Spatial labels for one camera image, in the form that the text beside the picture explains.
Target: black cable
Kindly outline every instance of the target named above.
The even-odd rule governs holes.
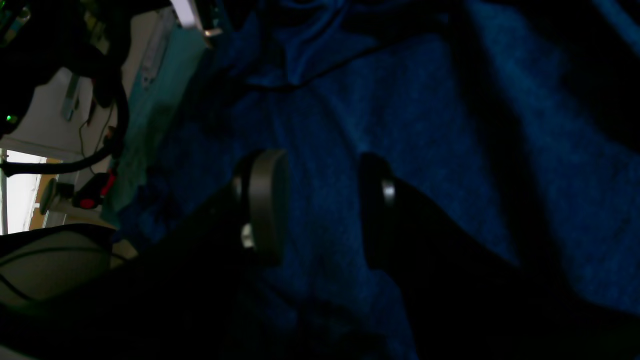
[[[26,258],[27,256],[32,256],[37,254],[46,254],[48,252],[63,252],[63,251],[99,252],[101,254],[109,254],[112,258],[116,258],[120,261],[124,261],[124,262],[128,261],[128,259],[122,255],[114,254],[112,252],[106,252],[105,250],[102,250],[102,249],[92,249],[90,247],[49,247],[46,249],[27,251],[27,252],[17,254],[16,256],[13,256],[11,258],[8,258],[7,260],[0,262],[0,268],[7,264],[13,263],[16,260]]]
[[[102,131],[100,132],[100,137],[98,138],[98,142],[95,144],[95,149],[93,150],[93,153],[95,154],[96,152],[98,152],[98,147],[100,146],[100,143],[102,142],[102,138],[104,137],[104,130],[107,128],[107,126],[109,125],[109,121],[111,121],[111,115],[113,114],[113,106],[114,104],[111,104],[111,108],[109,109],[109,116],[107,116],[107,121],[104,122],[104,125],[102,127]],[[78,128],[78,136],[80,137],[80,152],[82,154],[82,157],[84,159],[86,159],[86,154],[84,153],[84,140],[82,138],[82,128],[87,125],[87,123],[89,123],[89,119],[86,119],[82,125],[80,125],[80,128]],[[89,171],[95,175],[95,172],[93,171],[93,165],[89,167]]]
[[[102,131],[100,132],[100,138],[98,139],[98,142],[95,144],[95,149],[93,150],[94,154],[98,152],[98,147],[100,147],[100,144],[104,140],[104,130],[107,128],[107,126],[109,126],[109,121],[111,120],[111,114],[113,113],[113,106],[114,104],[111,104],[111,109],[109,109],[109,117],[107,117],[107,121],[105,121],[104,125],[102,126]]]
[[[19,260],[19,259],[22,259],[22,258],[26,258],[28,256],[37,255],[37,254],[46,254],[48,252],[63,252],[63,251],[99,252],[101,254],[109,254],[112,258],[116,258],[116,259],[118,259],[120,261],[123,261],[125,263],[129,261],[129,259],[125,258],[122,255],[114,254],[112,252],[106,252],[106,251],[104,251],[102,249],[92,249],[92,248],[89,248],[89,247],[49,247],[47,249],[39,249],[39,250],[23,252],[22,254],[17,254],[16,256],[13,256],[13,257],[1,262],[0,263],[0,268],[2,266],[8,265],[10,263],[13,263],[16,260]],[[16,288],[2,274],[0,274],[0,282],[3,283],[4,285],[6,285],[6,287],[9,288],[9,290],[11,290],[18,297],[20,297],[20,298],[22,298],[24,300],[27,300],[27,301],[33,301],[34,300],[29,295],[26,295],[25,293],[20,291],[18,288]]]
[[[6,285],[9,290],[11,290],[14,294],[20,297],[22,300],[33,301],[33,298],[29,295],[23,293],[18,288],[16,288],[9,280],[7,280],[2,274],[0,274],[0,282]]]
[[[82,139],[82,128],[89,122],[89,119],[86,119],[82,125],[80,125],[80,127],[78,128],[78,136],[80,137],[80,152],[82,153],[82,157],[84,159],[86,159],[86,155],[84,154],[84,140]],[[93,171],[93,167],[89,167],[89,171],[95,175],[95,172]]]

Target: red object
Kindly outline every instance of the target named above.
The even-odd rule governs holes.
[[[114,174],[113,169],[107,170],[107,173],[109,174],[109,179],[107,180],[107,184],[104,185],[100,191],[100,196],[106,196],[109,190],[113,187],[113,184],[116,182],[116,175]]]
[[[95,201],[93,199],[80,200],[80,207],[83,209],[93,209],[94,206],[95,206]]]

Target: cable
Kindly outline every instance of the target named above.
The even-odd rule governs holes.
[[[82,125],[80,125],[80,127],[78,128],[78,136],[80,137],[80,152],[82,153],[82,157],[84,159],[86,159],[86,155],[84,154],[84,140],[82,139],[82,128],[89,122],[89,119],[86,119]],[[93,171],[93,166],[89,167],[89,171],[95,175],[95,172]]]
[[[90,247],[49,247],[46,249],[39,249],[39,250],[33,250],[33,251],[27,251],[27,252],[23,252],[21,254],[17,254],[16,256],[13,256],[11,258],[8,258],[7,260],[4,260],[2,262],[0,262],[0,268],[13,263],[16,260],[22,259],[22,258],[26,258],[27,256],[32,256],[32,255],[37,255],[37,254],[46,254],[48,252],[63,252],[63,251],[80,251],[80,252],[99,252],[101,254],[109,254],[112,258],[116,258],[120,261],[124,261],[127,262],[128,259],[125,258],[122,255],[118,255],[118,254],[114,254],[112,252],[107,252],[105,250],[102,249],[93,249]]]
[[[112,252],[107,252],[105,250],[102,249],[92,249],[89,247],[50,247],[47,249],[40,249],[40,250],[34,250],[34,251],[27,251],[27,252],[23,252],[22,254],[18,254],[12,258],[9,258],[3,262],[0,263],[0,267],[8,265],[10,263],[13,263],[16,260],[22,259],[22,258],[26,258],[28,256],[32,256],[32,255],[37,255],[37,254],[45,254],[48,252],[63,252],[63,251],[83,251],[83,252],[96,252],[96,253],[101,253],[101,254],[109,254],[112,258],[116,258],[120,261],[123,262],[128,262],[129,259],[125,258],[122,255],[118,255],[118,254],[114,254]],[[33,298],[31,298],[29,295],[26,295],[25,293],[23,293],[22,291],[20,291],[18,288],[16,288],[9,280],[7,280],[7,278],[5,278],[2,274],[0,274],[0,282],[3,283],[7,288],[9,288],[9,290],[11,290],[14,294],[16,294],[16,296],[27,300],[27,301],[34,301]]]
[[[6,285],[9,290],[11,290],[14,294],[20,297],[22,300],[33,301],[33,298],[29,295],[23,293],[18,288],[16,288],[9,280],[7,280],[2,274],[0,274],[0,282]]]
[[[98,142],[95,144],[95,149],[93,150],[94,154],[98,152],[98,147],[100,147],[100,143],[102,143],[102,140],[104,139],[104,130],[107,128],[107,126],[109,126],[109,121],[111,120],[111,114],[113,113],[114,105],[115,104],[111,104],[111,109],[109,109],[109,117],[107,117],[107,121],[105,121],[104,125],[102,126],[102,131],[100,132],[100,138],[98,139]]]
[[[111,115],[113,114],[113,107],[115,106],[114,104],[111,104],[111,108],[109,109],[109,115],[107,116],[107,121],[104,122],[104,125],[102,126],[102,131],[100,132],[100,137],[98,138],[98,142],[95,144],[95,149],[93,150],[93,153],[95,154],[96,152],[98,152],[98,147],[100,146],[100,143],[102,142],[102,138],[104,137],[104,130],[107,128],[107,126],[109,126],[109,121],[111,121]],[[87,123],[89,123],[89,119],[86,119],[82,125],[80,125],[80,127],[78,128],[78,136],[80,137],[80,152],[82,154],[82,157],[84,159],[86,159],[86,154],[84,153],[84,140],[82,138],[82,128],[87,125]],[[93,165],[89,167],[89,171],[95,175],[95,172],[93,171]]]

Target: teal cloth
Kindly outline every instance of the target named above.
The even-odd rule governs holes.
[[[158,145],[182,99],[206,46],[198,31],[175,27],[155,81],[142,87],[138,72],[129,97],[131,122],[118,164],[118,179],[102,205],[102,219],[119,226],[118,211],[147,182],[146,169],[156,159]]]

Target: window
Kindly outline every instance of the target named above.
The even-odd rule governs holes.
[[[8,161],[15,163],[43,163],[46,158],[24,154],[17,151],[4,151]],[[1,219],[0,231],[2,234],[13,234],[29,230],[31,217],[36,207],[36,196],[40,186],[41,175],[18,174],[6,177],[0,174],[0,200]]]

------------------------------------------------------------

Repeat the material above exactly. Leave every picture out of it.

**RESULT OF THIS TASK:**
Spatial labels for one camera image, in the form that the text beside the picture explains.
Target: black cable
Kindly outline every instance of the target named above.
The even-odd rule governs holes.
[[[26,258],[27,256],[32,256],[37,254],[46,254],[48,252],[63,252],[63,251],[99,252],[101,254],[109,254],[112,258],[116,258],[120,261],[124,261],[124,262],[128,261],[128,259],[122,255],[114,254],[112,252],[106,252],[105,250],[102,250],[102,249],[92,249],[90,247],[49,247],[46,249],[27,251],[27,252],[17,254],[16,256],[13,256],[11,258],[8,258],[7,260],[0,262],[0,268],[7,264],[13,263],[16,260]]]
[[[102,131],[100,132],[100,137],[98,138],[98,142],[95,144],[95,149],[93,150],[93,153],[95,154],[96,152],[98,152],[98,147],[100,146],[100,143],[102,142],[102,138],[104,137],[104,130],[107,128],[107,126],[109,125],[109,121],[111,121],[111,115],[113,114],[113,106],[114,104],[111,104],[111,108],[109,109],[109,116],[107,116],[107,121],[104,122],[104,125],[102,127]],[[78,128],[78,136],[80,137],[80,152],[82,154],[82,157],[84,159],[86,159],[86,154],[84,153],[84,140],[82,138],[82,128],[87,125],[87,123],[89,123],[89,119],[86,119],[82,125],[80,125],[80,128]],[[89,171],[95,175],[95,172],[93,171],[93,165],[89,167]]]
[[[102,131],[100,132],[100,138],[98,139],[98,142],[95,144],[95,149],[93,150],[94,154],[98,152],[98,147],[100,147],[100,144],[104,140],[104,130],[107,128],[107,126],[109,126],[109,121],[111,120],[111,114],[113,113],[113,106],[114,104],[111,104],[111,109],[109,109],[109,117],[107,117],[107,121],[105,121],[104,125],[102,126]]]
[[[19,260],[19,259],[22,259],[22,258],[26,258],[28,256],[37,255],[37,254],[46,254],[48,252],[63,252],[63,251],[99,252],[101,254],[109,254],[112,258],[116,258],[116,259],[118,259],[120,261],[123,261],[125,263],[129,261],[129,259],[125,258],[122,255],[114,254],[112,252],[106,252],[106,251],[104,251],[102,249],[92,249],[92,248],[89,248],[89,247],[49,247],[47,249],[39,249],[39,250],[23,252],[22,254],[17,254],[16,256],[13,256],[13,257],[1,262],[0,263],[0,268],[2,266],[8,265],[10,263],[13,263],[16,260]],[[16,288],[2,274],[0,274],[0,282],[3,283],[4,285],[6,285],[6,287],[9,288],[9,290],[11,290],[18,297],[20,297],[20,298],[22,298],[24,300],[27,300],[27,301],[33,301],[34,300],[29,295],[26,295],[25,293],[20,291],[18,288]]]
[[[6,285],[9,290],[11,290],[14,294],[20,297],[22,300],[33,301],[33,298],[29,295],[23,293],[18,288],[16,288],[9,280],[7,280],[2,274],[0,274],[0,282]]]
[[[82,139],[82,128],[89,122],[89,119],[86,119],[82,125],[80,125],[80,127],[78,128],[78,136],[80,137],[80,152],[82,153],[82,157],[84,159],[86,159],[86,155],[84,154],[84,140]],[[93,171],[93,167],[89,167],[89,171],[95,175],[95,172]]]

Target: red object
Kindly outline every instance of the target named above.
The even-odd rule governs holes.
[[[114,174],[113,169],[107,170],[107,173],[109,174],[109,179],[107,180],[107,184],[104,185],[100,191],[100,196],[106,196],[109,190],[113,187],[113,184],[116,182],[116,175]]]
[[[95,201],[93,199],[80,200],[80,207],[83,209],[93,209],[94,206],[95,206]]]

Target: cable
Kindly outline every instance of the target named above.
The even-odd rule governs holes.
[[[82,125],[80,125],[80,127],[78,128],[78,136],[80,137],[80,152],[82,153],[82,157],[84,159],[86,159],[86,155],[84,154],[84,140],[82,139],[82,128],[89,122],[89,119],[86,119]],[[93,171],[93,166],[89,167],[89,171],[95,175],[95,172]]]
[[[90,247],[49,247],[46,249],[39,249],[39,250],[33,250],[33,251],[27,251],[27,252],[23,252],[21,254],[17,254],[16,256],[13,256],[11,258],[8,258],[7,260],[4,260],[2,262],[0,262],[0,268],[13,263],[16,260],[22,259],[22,258],[26,258],[27,256],[32,256],[32,255],[37,255],[37,254],[46,254],[48,252],[63,252],[63,251],[80,251],[80,252],[99,252],[101,254],[109,254],[112,258],[116,258],[120,261],[124,261],[127,262],[128,259],[125,258],[122,255],[118,255],[118,254],[114,254],[112,252],[107,252],[105,250],[102,249],[93,249]]]
[[[112,252],[107,252],[105,250],[102,249],[92,249],[89,247],[50,247],[47,249],[40,249],[40,250],[34,250],[34,251],[27,251],[27,252],[23,252],[22,254],[18,254],[12,258],[9,258],[3,262],[0,263],[0,267],[8,265],[10,263],[13,263],[16,260],[22,259],[22,258],[26,258],[28,256],[32,256],[32,255],[37,255],[37,254],[45,254],[48,252],[63,252],[63,251],[83,251],[83,252],[96,252],[96,253],[101,253],[101,254],[109,254],[112,258],[116,258],[120,261],[123,262],[128,262],[129,259],[125,258],[122,255],[118,255],[118,254],[114,254]],[[33,298],[31,298],[29,295],[26,295],[25,293],[23,293],[22,291],[20,291],[18,288],[16,288],[9,280],[7,280],[7,278],[5,278],[2,274],[0,274],[0,282],[3,283],[7,288],[9,288],[9,290],[11,290],[14,294],[16,294],[16,296],[27,300],[27,301],[34,301]]]
[[[6,285],[9,290],[11,290],[14,294],[20,297],[22,300],[33,301],[33,298],[29,295],[23,293],[18,288],[16,288],[9,280],[7,280],[2,274],[0,274],[0,282]]]
[[[98,142],[95,144],[95,149],[93,150],[94,154],[98,152],[98,147],[100,147],[100,143],[102,143],[102,140],[104,139],[104,130],[107,128],[107,126],[109,126],[109,121],[111,120],[111,114],[113,113],[114,105],[115,104],[111,104],[111,109],[109,109],[109,117],[107,117],[107,121],[105,121],[104,125],[102,126],[102,131],[100,132],[100,138],[98,139]]]
[[[111,115],[113,114],[113,107],[115,106],[114,104],[111,104],[111,108],[109,109],[109,115],[107,116],[107,121],[104,122],[104,125],[102,126],[102,131],[100,132],[100,137],[98,138],[98,142],[95,144],[95,149],[93,150],[93,153],[95,154],[96,152],[98,152],[98,147],[100,146],[100,143],[102,142],[102,138],[104,137],[104,130],[107,128],[107,126],[109,126],[109,121],[111,121]],[[87,123],[89,123],[89,119],[86,119],[82,125],[80,125],[80,127],[78,128],[78,136],[80,137],[80,152],[82,154],[82,157],[84,159],[86,159],[86,154],[84,153],[84,140],[82,138],[82,128],[87,125]],[[93,165],[89,167],[89,171],[95,175],[95,172],[93,171]]]

Target: teal cloth
Kindly outline every instance of the target named above.
The even-odd rule governs holes.
[[[158,145],[182,99],[206,46],[198,31],[175,27],[155,81],[142,87],[138,72],[129,97],[131,122],[118,164],[118,179],[102,205],[102,219],[119,226],[118,211],[147,182],[146,169],[156,159]]]

Target: window
Kindly outline every instance of the target named above.
The even-odd rule governs holes.
[[[8,161],[15,163],[43,163],[46,158],[24,154],[17,151],[4,151]],[[1,219],[0,231],[2,234],[13,234],[29,230],[31,217],[36,207],[36,196],[40,186],[41,175],[18,174],[6,177],[0,174],[0,200]]]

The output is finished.